**What needs to be done**.
Repeat the listing below word for word, stopping after the line that contains "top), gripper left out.".

**Input for this task**.
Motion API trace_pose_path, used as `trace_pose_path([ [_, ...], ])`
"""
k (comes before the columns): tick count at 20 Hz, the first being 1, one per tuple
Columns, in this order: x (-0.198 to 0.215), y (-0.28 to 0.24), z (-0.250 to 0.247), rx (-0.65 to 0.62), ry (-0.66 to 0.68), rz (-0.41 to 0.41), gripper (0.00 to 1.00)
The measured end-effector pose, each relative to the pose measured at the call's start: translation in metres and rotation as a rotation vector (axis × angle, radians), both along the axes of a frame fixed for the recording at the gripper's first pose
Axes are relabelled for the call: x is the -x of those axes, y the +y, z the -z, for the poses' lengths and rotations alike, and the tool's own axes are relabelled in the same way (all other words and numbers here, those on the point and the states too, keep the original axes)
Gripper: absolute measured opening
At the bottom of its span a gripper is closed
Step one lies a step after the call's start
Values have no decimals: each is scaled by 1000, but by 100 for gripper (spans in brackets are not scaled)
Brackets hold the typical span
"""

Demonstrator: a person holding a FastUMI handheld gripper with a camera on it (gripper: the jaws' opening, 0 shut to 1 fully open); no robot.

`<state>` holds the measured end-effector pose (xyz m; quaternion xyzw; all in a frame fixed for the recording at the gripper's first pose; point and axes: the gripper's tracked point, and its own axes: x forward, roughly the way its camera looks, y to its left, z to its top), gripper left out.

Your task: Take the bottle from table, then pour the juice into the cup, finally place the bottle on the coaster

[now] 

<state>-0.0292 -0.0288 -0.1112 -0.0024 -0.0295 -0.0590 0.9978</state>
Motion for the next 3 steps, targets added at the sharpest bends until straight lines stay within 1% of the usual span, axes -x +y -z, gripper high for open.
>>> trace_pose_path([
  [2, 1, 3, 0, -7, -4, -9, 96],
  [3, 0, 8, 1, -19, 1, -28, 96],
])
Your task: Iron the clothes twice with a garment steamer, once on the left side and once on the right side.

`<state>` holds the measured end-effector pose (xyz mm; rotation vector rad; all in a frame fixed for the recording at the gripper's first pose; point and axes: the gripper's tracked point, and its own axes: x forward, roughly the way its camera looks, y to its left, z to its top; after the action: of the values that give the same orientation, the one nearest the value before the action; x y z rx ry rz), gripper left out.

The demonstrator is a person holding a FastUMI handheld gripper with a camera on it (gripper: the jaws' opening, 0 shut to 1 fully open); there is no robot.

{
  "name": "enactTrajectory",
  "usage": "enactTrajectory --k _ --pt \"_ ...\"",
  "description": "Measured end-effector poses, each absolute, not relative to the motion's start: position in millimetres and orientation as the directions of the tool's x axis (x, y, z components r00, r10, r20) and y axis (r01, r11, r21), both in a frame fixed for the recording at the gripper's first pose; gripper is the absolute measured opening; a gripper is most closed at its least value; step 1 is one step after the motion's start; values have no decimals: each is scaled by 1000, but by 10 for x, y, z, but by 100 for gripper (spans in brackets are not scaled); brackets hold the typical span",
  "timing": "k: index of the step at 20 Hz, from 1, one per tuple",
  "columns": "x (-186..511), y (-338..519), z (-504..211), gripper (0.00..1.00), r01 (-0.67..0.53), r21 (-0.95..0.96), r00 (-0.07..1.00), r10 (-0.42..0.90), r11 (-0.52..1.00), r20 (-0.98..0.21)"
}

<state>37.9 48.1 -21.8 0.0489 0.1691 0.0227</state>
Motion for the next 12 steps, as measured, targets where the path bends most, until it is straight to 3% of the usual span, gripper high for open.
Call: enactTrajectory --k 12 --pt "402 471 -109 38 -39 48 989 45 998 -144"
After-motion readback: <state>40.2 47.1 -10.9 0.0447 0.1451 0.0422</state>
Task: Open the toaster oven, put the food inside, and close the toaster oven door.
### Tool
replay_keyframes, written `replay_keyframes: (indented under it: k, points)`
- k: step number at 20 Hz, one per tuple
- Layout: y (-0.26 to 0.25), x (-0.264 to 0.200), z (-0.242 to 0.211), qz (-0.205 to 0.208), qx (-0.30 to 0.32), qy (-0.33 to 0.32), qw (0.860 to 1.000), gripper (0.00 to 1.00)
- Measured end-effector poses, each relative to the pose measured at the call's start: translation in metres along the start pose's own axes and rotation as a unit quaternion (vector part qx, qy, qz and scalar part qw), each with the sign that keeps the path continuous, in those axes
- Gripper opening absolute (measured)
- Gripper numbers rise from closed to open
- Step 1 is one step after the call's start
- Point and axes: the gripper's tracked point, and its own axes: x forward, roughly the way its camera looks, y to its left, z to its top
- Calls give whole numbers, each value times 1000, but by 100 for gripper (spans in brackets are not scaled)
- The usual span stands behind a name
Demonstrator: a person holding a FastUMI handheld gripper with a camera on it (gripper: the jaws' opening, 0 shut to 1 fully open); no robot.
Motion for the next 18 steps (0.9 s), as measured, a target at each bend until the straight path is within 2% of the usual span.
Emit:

**Completed task**.
Motion API trace_pose_path, used as `trace_pose_path([ [_, ...], ])`
"""
k (comes before the columns): tick count at 20 Hz, the first being 1, one per tuple
Columns, in this order: x (-0.198 to 0.215), y (-0.28 to 0.24), z (-0.250 to 0.247), rx (-0.65 to 0.62), ry (-0.66 to 0.68), rz (-0.41 to 0.41), gripper (0.00 to 1.00)
The measured end-effector pose, each relative to the pose measured at the call's start: translation in metres and rotation as a rotation vector (axis × angle, radians), both along the axes of a frame fixed for the recording at the gripper's first pose
Axes are relabelled for the call: x is the -x of those axes, y the +y, z the -z, for the poses' lengths and rotations alike, and the tool's own axes are relabelled in the same way (all other words and numbers here, those on the point and the states too, keep the original axes)
Gripper: absolute measured opening
At the bottom of its span a gripper is closed
Step one lies a step after the call's start
Values have no decimals: each is scaled by 1000, but by 100 for gripper (spans in brackets are not scaled)
Brackets hold the typical span
"""

Demonstrator: a person holding a FastUMI handheld gripper with a camera on it (gripper: the jaws' opening, 0 shut to 1 fully open); no robot.

`<state>` holds the measured end-effector pose (xyz m; quaternion xyzw; all in a frame fixed for the recording at the gripper's first pose; point and axes: the gripper's tracked point, and its own axes: x forward, roughly the way its camera looks, y to its left, z to its top), gripper left out.

Here the answer is complete.